The thin section was viewed by using an optical microscope. The picture was captured by using a CCD camera, and the video output signal was sent to a PC computer by using a frame-grabber card. The picture was then segmented into pore space and solid by using Crabtree's algorithm.6 Several contiguous images were taken for the same sample and then composed together to form a larger image of approximately 1 to 2 cm coverage. The resolution of each pixel is 10 µm. The endpieces or the stubs of the thin sections were also studied by using SEM in the back-scattered electron (BSE) mode.
NMR T2 Measurement.
The NMR T2 measurement was conducted in a Maran Ultra* low field NMR spectrometer using the Carr-Purcell-Meiboom-Gill (CPMG) pulse sequence. The following parameters were used: number of scans=32, echo spacing=600 µs, and number of echoes=10,240. The samples were saturated with 1 wt% NaCl brine.
3D Porosity Distribution From CT Scanner.
The dry and brine-saturated samples were CT scanned at 2-mm intervals in the z-direction. Then, the porosity distribution was calculated from the CT-number difference between brine-saturated and dry core. The CT scanner used was a Technicare Deltascan** 2060, and the scanner was mounted vertically. The pixel resolution is 254×254 µm in the xy plane and 2 mm in the z -direction. The parameters used were 8-second scanning time, 120 kV, 75 mA, and 12.5 cm scan diameter.

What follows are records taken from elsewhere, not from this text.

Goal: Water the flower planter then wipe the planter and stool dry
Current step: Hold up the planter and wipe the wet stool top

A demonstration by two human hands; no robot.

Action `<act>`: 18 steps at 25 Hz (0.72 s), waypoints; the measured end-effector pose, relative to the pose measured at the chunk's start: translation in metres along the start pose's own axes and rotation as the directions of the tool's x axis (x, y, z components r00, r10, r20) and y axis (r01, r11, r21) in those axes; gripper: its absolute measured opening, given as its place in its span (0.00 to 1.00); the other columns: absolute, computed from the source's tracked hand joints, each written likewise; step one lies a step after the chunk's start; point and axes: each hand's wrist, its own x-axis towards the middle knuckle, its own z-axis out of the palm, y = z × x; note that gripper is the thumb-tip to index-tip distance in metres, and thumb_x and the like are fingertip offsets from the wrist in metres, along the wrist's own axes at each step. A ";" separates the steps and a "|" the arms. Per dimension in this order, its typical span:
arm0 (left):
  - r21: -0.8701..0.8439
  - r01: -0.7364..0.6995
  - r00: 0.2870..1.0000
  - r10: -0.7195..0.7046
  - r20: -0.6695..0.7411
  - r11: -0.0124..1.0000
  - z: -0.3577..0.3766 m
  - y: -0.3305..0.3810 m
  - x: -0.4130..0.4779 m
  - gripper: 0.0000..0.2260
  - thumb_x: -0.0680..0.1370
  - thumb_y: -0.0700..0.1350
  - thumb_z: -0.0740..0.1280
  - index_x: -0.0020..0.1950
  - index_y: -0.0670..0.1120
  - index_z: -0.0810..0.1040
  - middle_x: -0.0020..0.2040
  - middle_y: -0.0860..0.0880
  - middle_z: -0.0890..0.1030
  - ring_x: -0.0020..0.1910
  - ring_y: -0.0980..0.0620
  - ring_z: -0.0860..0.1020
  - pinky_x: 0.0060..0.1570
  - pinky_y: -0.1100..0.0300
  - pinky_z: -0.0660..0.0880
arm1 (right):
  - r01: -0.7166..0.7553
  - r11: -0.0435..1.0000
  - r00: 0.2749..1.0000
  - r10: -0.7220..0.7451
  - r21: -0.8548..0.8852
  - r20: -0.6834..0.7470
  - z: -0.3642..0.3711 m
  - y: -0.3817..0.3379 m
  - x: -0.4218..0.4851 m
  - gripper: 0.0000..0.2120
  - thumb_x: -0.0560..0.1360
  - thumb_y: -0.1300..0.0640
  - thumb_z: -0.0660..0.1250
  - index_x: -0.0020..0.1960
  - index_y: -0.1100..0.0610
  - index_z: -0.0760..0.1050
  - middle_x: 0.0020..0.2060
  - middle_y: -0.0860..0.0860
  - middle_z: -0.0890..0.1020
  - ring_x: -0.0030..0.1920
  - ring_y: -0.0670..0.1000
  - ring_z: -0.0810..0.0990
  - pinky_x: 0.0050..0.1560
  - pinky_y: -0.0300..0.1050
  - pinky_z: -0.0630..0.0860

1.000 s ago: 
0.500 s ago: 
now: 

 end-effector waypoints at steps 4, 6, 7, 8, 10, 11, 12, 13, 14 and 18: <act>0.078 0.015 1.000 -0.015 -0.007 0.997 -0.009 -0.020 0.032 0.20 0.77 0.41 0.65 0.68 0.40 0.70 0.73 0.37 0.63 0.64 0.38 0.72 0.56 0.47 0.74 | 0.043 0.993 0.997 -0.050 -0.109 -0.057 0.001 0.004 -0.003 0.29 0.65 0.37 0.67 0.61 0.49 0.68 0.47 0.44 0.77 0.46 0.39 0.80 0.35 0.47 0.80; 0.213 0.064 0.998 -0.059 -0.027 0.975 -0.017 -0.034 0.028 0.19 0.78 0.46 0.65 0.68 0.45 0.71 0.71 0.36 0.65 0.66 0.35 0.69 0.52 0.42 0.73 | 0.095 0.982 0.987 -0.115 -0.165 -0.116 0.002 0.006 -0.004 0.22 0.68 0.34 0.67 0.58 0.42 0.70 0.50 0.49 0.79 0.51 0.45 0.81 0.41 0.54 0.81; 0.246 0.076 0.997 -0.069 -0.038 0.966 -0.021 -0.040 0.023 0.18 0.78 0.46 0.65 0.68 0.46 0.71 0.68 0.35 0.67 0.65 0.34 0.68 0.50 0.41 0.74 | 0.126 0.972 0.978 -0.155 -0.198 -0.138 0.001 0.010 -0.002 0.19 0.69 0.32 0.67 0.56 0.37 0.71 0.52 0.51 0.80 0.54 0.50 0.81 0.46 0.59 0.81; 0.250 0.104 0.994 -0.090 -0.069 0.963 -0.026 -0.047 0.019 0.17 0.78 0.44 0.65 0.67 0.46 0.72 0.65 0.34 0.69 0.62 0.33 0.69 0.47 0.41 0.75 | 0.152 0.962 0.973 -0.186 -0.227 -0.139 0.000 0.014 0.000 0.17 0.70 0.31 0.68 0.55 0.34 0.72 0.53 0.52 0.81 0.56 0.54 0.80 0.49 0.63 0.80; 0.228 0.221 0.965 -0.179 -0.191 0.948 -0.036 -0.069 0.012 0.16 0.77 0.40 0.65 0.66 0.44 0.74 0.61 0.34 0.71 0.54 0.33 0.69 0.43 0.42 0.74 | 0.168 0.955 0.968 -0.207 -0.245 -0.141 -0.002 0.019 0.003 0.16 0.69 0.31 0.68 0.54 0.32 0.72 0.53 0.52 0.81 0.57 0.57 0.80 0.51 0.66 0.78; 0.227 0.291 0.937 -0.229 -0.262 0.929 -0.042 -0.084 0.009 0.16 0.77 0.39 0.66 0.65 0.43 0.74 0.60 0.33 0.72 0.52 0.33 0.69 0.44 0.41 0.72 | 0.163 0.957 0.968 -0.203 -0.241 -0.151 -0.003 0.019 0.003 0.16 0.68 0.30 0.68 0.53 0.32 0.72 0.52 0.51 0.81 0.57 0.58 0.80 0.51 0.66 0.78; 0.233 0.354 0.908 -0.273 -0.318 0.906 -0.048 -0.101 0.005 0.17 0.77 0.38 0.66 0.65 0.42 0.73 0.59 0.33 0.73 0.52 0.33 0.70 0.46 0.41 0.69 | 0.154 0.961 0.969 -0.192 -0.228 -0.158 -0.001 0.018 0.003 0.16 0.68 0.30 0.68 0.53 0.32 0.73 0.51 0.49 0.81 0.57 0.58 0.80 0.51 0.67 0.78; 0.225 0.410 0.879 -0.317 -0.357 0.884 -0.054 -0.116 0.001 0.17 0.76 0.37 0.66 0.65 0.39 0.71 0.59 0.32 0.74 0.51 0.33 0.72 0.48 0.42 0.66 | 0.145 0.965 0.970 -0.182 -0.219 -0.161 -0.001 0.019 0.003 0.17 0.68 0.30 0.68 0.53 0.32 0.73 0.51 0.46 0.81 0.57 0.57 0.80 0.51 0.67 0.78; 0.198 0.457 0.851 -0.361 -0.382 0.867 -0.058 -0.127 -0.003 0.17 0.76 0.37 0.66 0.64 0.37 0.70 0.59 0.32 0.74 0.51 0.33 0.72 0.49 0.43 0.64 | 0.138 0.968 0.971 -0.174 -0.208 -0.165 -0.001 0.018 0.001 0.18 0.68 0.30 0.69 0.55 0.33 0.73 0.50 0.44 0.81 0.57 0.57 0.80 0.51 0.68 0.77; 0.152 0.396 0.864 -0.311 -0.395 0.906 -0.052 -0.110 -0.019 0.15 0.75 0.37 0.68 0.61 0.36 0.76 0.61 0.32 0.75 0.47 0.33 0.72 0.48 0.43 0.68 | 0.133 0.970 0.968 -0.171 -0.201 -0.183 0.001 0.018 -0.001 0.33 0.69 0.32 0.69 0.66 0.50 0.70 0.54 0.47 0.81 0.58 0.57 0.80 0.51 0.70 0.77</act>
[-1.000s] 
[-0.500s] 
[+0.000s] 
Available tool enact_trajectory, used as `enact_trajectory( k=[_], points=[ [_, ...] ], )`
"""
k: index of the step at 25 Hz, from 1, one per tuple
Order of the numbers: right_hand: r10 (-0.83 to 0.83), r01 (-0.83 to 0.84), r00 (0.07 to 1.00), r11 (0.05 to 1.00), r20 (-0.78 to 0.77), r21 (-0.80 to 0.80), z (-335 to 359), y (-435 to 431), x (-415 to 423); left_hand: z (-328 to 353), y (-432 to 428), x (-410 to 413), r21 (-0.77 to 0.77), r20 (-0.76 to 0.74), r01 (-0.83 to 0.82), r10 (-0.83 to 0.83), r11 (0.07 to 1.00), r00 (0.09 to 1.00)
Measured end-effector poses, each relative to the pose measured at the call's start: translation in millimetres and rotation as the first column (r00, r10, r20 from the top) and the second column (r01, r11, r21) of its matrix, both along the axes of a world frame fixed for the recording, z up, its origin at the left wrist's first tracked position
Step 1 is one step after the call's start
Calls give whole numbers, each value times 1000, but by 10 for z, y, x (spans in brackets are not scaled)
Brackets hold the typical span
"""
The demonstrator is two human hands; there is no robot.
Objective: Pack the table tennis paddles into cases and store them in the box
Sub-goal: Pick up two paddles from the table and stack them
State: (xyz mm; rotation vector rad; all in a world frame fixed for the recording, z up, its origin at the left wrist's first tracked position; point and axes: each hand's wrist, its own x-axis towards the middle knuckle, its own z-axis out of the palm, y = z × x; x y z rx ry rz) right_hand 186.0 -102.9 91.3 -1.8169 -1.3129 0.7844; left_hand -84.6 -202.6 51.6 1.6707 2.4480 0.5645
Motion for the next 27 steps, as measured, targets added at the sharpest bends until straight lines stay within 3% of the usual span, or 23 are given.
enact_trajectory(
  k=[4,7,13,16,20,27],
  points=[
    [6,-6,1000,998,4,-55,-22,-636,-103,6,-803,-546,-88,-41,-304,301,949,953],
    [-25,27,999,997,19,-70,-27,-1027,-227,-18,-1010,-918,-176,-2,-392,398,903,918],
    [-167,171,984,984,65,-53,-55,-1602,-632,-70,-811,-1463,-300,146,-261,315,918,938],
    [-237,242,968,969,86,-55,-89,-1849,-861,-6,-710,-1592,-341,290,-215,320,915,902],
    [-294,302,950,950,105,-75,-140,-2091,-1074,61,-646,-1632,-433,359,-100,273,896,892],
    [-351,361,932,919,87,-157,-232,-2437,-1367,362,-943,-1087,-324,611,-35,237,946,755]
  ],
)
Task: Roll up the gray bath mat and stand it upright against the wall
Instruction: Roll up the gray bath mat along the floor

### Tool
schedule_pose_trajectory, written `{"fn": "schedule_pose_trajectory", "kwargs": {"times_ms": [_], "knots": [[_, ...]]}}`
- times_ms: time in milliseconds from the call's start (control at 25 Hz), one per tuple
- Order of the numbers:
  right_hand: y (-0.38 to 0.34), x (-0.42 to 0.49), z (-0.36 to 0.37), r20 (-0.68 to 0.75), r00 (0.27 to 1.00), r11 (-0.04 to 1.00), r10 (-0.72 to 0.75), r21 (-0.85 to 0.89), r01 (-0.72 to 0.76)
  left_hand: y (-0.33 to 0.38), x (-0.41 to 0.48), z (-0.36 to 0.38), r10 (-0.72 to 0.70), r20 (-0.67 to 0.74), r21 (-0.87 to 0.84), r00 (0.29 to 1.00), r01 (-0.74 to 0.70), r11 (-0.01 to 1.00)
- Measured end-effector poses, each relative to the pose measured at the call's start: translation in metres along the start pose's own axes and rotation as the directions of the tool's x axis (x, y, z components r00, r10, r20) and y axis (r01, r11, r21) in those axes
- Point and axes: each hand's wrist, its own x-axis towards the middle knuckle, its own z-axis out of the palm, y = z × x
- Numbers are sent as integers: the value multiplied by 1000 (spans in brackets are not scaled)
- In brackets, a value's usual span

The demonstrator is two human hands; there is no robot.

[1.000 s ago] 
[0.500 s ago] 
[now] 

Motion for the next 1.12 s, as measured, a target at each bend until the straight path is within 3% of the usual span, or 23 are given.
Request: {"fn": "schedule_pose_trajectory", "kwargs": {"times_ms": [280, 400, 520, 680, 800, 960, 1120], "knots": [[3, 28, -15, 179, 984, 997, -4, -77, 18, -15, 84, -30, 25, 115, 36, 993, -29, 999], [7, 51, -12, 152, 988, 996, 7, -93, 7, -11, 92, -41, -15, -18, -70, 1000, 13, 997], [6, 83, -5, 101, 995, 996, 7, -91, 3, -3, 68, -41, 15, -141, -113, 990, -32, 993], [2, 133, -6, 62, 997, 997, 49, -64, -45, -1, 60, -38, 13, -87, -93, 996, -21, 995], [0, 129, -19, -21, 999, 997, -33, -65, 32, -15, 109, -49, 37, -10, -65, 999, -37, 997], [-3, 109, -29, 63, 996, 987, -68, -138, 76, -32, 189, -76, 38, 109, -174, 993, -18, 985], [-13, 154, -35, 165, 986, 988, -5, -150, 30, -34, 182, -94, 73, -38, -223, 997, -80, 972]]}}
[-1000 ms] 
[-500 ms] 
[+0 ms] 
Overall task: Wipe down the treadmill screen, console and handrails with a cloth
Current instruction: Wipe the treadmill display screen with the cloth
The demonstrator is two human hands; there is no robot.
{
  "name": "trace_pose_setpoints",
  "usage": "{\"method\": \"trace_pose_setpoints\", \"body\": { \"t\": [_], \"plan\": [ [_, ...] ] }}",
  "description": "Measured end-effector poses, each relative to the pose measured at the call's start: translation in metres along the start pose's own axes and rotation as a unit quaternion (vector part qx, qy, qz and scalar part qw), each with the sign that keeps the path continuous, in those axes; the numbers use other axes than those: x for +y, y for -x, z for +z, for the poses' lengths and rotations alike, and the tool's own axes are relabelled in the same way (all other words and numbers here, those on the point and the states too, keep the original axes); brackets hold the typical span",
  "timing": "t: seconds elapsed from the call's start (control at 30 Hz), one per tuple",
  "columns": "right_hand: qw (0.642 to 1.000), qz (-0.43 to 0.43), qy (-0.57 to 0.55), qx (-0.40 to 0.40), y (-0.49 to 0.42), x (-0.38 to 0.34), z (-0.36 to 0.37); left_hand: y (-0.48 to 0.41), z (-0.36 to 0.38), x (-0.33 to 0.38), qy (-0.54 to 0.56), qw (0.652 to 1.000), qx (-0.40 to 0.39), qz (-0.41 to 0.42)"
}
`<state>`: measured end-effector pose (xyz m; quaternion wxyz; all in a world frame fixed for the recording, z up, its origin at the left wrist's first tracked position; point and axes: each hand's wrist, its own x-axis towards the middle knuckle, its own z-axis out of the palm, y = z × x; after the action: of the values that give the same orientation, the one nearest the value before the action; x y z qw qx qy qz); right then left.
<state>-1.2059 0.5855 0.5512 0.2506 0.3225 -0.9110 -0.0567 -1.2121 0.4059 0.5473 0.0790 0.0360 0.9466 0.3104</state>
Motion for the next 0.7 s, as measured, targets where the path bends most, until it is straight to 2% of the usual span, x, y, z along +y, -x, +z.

A 12 wt% NaI in 1 wt% NaCl brine was injected from the bottom into the brine-saturated core. CT scans were taken during brine displacement. The NaI outlet concentration was measured by using an online microconductivity meter.
A 15 wt% iodo-decane in decane solution was injected from the top into the brine-saturated core. CT scans were done only at the end of the experiment. The brine and oil saturations inside the core were calculated from the mass balance.